Rolf Rüssmann

Personal information
- Full name: Rolf Rüssmann
- Date of birth: 13 October 1950
- Place of birth: Schwelm, West Germany
- Date of death: 2 October 2009 (aged 58)
- Place of death: Steinhagen, Germany
- Height: 1.85 m (6 ft 1 in)
- Position(s): Defender

Youth career
- 1962–1969: FC Schwelm 06

Senior career*
- Years: Team / Apps / (Gls)
- 1969–1973: FC Schalke 04 / 105 / (10)
- 1973: Club Brugge / 11 / (0)
- 1974–1980: FC Schalke 04 / 199 / (20)
- 1980–1985: Borussia Dortmund / 149 / (18)
- Total:  / 464 / (48)

International career
- 1977–1978: West Germany / 20 / (1)

= Rolf Rüssmann =

German footballer (1950–2009)

Rolf Rüssmann (13 October 1950 – 2 October 2009) was a German international footballer who played as a defender for FC Schalke 04, Club Brugge and Borussia Dortmund.

== Player bio ==

In 1969, FC Schalke 04 paid FC Schwelm 06 38,000 Deutsche Mark to sign promising stopper Rüssmann, who did not enjoy the best of starts at the Gelsenkirchen-based outfit under Rudi Gutendorf, but then gained more regular appearances for the club and seemed destined for a successful career.
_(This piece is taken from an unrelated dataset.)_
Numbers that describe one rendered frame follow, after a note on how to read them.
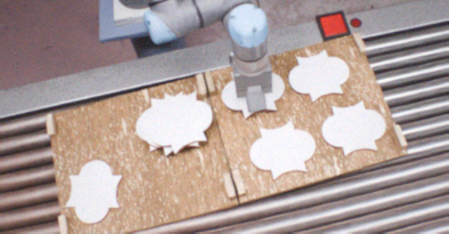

A German Cup winner with FC Schalke 04 in 1972, his career was brought to a halt after evidence proved Rüssmann was one of those players of FC Schalke 04 that got bribed by Arminia Bielefeld for fixing the result of a head-to-head Bundesliga match of both clubs on 17 April 1971, for the benefit of Bielefeld. Initially Rüssmann (among other Schalke players) had controverted those claims. Rüssmann was one of the crop of players that committed perjury in the affair and got, as a consequence, punished with a fine by a court in 1975. In 1973 (and shortly in the course of the 1976–77 season), Rüssmann was banned temporarily from club action by the German Football Association, but given the allowance for appearances in foreign leagues. So he left FC Schalke 04 in 1973 to see out his Bundesliga ban with Belgian outfit Club Brugge (11 matches, 0 goals). Returning to Schalke afterwards, Rüssmann stayed on with the club until December 1980. Cash-strapped, Schalke had to sell him to arch-rival side Borussia Dortmund at that time with Rüssmann staying on at Westfalenstadion until he retired in 1985 after 48 goals in 453 Bundesliga matches. Before the 2015/15 season only 23 players had amassed more appearances in the Bundesliga than Rüssmann.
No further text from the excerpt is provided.